● WHAT THE TASK REQUIRES
All lines from the one containing "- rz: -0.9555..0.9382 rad" down to the one containing "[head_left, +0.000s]", both ends included, are to be given again exactly; omit the rest of the listing below.
-- INFORMATION PROVIDED follows --
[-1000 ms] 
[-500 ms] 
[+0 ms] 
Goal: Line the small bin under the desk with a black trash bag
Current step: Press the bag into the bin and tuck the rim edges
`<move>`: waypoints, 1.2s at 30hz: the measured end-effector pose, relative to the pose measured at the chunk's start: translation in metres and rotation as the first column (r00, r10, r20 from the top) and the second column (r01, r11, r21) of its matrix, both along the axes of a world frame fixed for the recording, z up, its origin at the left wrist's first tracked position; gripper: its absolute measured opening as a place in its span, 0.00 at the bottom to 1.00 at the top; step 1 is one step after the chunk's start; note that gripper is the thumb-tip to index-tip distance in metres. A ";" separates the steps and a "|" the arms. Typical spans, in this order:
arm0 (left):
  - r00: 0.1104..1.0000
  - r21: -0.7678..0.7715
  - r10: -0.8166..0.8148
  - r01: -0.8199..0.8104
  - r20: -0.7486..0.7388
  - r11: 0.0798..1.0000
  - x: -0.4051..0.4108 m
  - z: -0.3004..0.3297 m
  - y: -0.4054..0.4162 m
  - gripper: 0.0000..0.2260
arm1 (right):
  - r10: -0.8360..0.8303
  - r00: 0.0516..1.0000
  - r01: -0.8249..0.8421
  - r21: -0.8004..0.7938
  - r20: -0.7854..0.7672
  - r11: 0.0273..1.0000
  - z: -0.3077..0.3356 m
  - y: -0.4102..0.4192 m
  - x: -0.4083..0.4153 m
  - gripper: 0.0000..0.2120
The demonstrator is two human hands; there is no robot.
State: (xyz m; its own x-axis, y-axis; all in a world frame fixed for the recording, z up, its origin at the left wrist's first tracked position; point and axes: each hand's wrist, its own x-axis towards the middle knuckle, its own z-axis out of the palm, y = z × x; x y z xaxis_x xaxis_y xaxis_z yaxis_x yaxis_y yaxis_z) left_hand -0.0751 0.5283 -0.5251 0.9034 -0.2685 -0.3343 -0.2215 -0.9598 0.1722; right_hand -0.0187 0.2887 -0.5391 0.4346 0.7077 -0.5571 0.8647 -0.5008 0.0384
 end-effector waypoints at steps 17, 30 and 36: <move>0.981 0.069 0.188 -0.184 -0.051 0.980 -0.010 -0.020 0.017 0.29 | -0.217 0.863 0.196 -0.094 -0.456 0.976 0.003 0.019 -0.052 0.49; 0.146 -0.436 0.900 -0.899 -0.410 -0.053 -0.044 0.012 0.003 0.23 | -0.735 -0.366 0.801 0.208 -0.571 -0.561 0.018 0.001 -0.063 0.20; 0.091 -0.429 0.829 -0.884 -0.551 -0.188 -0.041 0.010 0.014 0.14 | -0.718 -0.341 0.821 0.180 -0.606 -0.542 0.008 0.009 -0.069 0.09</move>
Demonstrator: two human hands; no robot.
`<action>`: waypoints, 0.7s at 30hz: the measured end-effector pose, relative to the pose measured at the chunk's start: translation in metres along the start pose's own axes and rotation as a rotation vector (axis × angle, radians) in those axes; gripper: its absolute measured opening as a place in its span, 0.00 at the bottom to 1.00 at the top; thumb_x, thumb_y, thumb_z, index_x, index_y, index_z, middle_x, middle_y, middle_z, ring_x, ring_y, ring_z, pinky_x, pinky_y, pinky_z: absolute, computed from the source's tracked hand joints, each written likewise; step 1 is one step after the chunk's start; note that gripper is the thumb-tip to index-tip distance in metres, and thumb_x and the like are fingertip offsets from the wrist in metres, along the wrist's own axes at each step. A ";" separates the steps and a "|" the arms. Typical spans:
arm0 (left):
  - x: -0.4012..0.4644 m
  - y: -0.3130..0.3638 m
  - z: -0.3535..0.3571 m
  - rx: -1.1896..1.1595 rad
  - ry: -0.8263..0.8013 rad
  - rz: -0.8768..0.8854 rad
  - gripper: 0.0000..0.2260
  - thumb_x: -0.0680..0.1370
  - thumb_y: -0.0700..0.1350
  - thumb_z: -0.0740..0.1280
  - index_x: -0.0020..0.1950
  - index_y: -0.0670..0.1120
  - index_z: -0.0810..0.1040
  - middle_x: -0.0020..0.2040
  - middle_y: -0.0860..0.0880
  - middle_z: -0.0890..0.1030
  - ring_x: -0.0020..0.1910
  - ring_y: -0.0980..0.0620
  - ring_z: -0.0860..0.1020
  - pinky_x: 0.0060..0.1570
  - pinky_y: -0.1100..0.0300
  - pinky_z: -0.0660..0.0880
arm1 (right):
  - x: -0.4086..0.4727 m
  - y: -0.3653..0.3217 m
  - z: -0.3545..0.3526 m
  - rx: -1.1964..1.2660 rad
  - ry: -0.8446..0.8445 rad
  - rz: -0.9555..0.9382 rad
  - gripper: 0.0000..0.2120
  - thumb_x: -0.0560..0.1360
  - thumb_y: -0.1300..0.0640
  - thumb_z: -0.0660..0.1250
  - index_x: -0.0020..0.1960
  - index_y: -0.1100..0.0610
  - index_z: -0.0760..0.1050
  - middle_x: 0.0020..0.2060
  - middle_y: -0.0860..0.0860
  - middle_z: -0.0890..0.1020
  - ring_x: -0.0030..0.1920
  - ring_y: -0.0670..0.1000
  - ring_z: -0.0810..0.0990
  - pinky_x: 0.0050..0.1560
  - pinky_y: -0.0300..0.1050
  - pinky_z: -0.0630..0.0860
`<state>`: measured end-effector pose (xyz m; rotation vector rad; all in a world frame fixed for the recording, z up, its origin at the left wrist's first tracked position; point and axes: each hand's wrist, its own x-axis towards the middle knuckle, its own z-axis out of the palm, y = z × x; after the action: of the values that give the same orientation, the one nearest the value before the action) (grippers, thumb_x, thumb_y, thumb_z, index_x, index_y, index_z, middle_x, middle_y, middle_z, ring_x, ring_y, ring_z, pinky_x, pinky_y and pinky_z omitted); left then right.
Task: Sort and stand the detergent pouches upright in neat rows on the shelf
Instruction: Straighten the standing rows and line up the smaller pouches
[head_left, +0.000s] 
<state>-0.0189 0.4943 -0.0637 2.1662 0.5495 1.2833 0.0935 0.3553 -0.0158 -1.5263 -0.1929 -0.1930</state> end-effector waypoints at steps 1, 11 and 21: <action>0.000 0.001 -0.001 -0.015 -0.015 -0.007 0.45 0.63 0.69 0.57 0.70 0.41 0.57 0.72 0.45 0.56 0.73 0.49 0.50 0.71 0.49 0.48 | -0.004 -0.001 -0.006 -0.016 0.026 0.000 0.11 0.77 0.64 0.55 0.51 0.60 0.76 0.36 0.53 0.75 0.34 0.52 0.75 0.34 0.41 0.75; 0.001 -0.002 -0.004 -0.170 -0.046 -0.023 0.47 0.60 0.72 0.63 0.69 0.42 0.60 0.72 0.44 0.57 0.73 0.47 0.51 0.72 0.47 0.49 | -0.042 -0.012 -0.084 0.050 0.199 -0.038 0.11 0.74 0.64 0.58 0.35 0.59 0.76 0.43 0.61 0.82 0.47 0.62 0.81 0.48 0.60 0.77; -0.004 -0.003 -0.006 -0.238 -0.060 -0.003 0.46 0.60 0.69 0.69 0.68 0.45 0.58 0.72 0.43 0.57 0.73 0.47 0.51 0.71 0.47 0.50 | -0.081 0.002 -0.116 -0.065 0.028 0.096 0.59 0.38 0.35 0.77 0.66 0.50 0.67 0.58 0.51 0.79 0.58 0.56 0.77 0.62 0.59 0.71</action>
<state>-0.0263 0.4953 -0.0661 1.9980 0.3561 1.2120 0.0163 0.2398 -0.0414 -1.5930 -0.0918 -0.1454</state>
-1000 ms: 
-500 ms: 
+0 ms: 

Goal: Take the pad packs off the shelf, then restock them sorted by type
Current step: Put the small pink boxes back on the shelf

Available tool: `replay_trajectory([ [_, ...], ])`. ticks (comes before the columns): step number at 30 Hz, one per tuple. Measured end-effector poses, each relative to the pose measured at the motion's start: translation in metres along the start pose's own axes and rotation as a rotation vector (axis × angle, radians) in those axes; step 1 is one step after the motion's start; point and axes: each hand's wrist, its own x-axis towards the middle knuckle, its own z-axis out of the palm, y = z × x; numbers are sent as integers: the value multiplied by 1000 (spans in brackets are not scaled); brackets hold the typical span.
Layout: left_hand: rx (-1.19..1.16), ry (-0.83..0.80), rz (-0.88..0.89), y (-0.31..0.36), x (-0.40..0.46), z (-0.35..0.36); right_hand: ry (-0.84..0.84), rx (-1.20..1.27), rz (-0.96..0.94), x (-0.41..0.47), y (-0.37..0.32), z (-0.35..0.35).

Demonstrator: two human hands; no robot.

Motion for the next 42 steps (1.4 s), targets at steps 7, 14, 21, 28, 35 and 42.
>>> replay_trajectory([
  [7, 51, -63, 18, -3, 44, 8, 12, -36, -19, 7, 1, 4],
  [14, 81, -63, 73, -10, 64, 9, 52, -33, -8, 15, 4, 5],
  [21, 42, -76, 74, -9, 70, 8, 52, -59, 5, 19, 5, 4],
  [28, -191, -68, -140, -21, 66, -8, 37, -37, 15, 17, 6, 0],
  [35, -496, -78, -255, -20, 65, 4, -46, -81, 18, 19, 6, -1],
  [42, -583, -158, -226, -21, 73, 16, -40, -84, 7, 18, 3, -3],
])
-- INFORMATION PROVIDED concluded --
● RESPONSE
  - rz: -0.9555..0.9382 rad
  - gripper: 0.0000..0.2120
  - thumb_x: -0.0560..0.1360
  - thumb_y: -0.1300..0.0640
  - thumb_z: -0.0660..0.1250
  - index_x: -0.0020..0.1960
  - index_y: -0.1100..0.0610
  - index_z: -0.0760..0.1050
  - middle_x: 0.0020..0.2060
  - middle_y: -0.0860..0.0860
  - middle_z: -0.0890..0.1020
  - ring_x: -0.0030..0.1920
  - ring_y: -0.0670..0.1000
  - ring_z: -0.0810..0.0990
  - pinky_x: 0.0050..0.1560
  - pinky_y: -0.0300..0.1050
  - pinky_z: -0.0630..0.0860
`<state>`: measured end-effector pose (xyz m; rotation vector rad; all in a world frame fixed for the recording, z up, its origin at the left wrist's first tracked position; point and axes: each hand's wrist, its own x-axis towards the middle knuckle, its own z-axis out of the palm, y = z × x; after the action: of the values that give the same orientation, the one nearest the value before the action) (grippers, thumb_x, thumb_y, thumb_z, index_x, index_y, index_z, middle_x, middle_y, middle_z, ring_x, ring_y, ring_z, pinky_x, pinky_y and pinky_z omitted); left then right.
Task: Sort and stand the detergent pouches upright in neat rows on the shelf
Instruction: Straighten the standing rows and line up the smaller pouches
[head_left, +0.000s] 

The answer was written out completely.